『こち亀』の秋本治先生からのファンレター
庄司陽子さんとも同じ雑誌で描いていたので、なにかとお喋りすることが多いです。
はじめて会ったときから明るくて元気いっぱいな庄司陽子さんと今話すのは、お互いに「あそこがいたい、ここが苦しい」と、病気の話がメインになってしまいました。「年とっちゃったわねぇ」「私より長生きしてね」などなど話し合っています。
昔は「どこの編集部が待遇がいい」とか「個々の契約でこんなことを言われた」なんて仕事、特に契約に関する情報交換が多かったものです。

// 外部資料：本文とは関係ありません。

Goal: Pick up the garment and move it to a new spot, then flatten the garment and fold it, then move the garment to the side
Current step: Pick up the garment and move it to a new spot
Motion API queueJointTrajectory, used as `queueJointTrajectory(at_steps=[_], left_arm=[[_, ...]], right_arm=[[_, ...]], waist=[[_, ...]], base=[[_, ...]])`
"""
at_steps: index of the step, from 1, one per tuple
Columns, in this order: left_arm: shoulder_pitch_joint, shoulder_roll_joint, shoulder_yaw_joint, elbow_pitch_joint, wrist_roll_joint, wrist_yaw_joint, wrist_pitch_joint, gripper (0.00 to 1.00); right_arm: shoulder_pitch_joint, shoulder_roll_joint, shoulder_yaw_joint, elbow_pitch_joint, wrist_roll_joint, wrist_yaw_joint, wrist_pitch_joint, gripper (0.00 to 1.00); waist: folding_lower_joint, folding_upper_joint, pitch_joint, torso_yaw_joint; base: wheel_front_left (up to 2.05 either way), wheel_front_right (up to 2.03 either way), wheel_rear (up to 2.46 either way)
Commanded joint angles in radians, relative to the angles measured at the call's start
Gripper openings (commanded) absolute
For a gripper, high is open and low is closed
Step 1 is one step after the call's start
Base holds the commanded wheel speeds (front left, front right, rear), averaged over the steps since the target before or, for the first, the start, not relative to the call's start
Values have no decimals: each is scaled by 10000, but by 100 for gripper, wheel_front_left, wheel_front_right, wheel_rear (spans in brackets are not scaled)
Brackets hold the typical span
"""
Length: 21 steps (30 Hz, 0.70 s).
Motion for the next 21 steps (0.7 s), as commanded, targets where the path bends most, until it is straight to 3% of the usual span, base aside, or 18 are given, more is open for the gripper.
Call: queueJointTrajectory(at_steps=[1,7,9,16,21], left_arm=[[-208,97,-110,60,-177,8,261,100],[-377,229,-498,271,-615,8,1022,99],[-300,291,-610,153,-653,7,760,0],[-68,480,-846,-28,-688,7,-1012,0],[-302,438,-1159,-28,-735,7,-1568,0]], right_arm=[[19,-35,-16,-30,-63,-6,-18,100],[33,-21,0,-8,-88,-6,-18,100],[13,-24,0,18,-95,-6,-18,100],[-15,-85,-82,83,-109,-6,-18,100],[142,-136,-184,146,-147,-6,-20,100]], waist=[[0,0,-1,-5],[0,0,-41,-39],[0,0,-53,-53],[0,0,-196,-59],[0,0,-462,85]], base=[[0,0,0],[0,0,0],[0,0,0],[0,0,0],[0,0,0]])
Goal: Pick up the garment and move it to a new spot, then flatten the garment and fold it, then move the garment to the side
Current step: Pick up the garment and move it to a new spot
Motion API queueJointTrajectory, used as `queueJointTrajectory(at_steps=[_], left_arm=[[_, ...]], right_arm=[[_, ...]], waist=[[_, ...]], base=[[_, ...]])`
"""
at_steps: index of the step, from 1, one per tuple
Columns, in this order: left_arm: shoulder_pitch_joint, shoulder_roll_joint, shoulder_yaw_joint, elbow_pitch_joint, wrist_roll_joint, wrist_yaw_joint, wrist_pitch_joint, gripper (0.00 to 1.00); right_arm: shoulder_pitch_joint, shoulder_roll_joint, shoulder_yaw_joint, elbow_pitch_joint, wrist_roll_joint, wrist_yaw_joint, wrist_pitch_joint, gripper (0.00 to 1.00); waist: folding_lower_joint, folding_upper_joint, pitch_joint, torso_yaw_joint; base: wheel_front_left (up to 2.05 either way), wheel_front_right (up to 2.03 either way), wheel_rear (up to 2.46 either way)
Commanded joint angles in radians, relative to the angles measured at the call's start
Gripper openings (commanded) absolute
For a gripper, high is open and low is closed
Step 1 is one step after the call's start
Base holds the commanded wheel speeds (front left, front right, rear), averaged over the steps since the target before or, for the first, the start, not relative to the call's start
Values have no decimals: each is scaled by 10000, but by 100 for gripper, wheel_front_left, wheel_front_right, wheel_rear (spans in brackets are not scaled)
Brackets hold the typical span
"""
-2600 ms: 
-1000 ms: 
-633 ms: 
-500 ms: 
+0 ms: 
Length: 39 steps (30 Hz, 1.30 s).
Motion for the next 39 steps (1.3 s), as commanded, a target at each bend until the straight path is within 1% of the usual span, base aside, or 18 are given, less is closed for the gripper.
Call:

一条ゆかりさんやもりたじゅんさん、池田理代子さんあたりの集英社系のマンガ家さんとは、ガス抜きというか、他社情報を交換していました。
週刊誌だと、急いで決断しなければいけないことも多いのですが、同じ雑誌でネタやキャラクターの名前がかぶるといけないので、そんな調整もしていました。「この名前をつけようと思って」「あ、それ予告に入れちゃった」なんて話し合うのです。
80年代はどんどん雑誌ができて、大人向けのレディースマンガができてきた頃ですから、創刊された雑誌に描くか相談したり、「みんな重たい話が多いよね、ちょっと軽いのがあったほうがよくない?」なんて編集が調整するべき内容を心配してみたり。
誰だってしんどいときはありますが、みんな、しんどいとか辛いとか言いませんでした。やっぱり自分で選んだ仕事ですから、肝が据わっているのです。口では「好きでやってるんじゃない」なんて言いながら、努力しているんですよね。
それから『こちら葛飾区亀有公園前派出所』の秋本治さんがデビュー当時にファンレターをくださったそうです。
「自分もマンガ家を目指そうと思いました」という手紙を読むと、すごく嬉しくて、私はお返事も出したらしいんですけど、覚えていなくて。秋本さんからずっとあとになってビッグになってお目にかかったとき、「僕ね、ファンレター出してお返事もらったんですよ」と教えていただきました。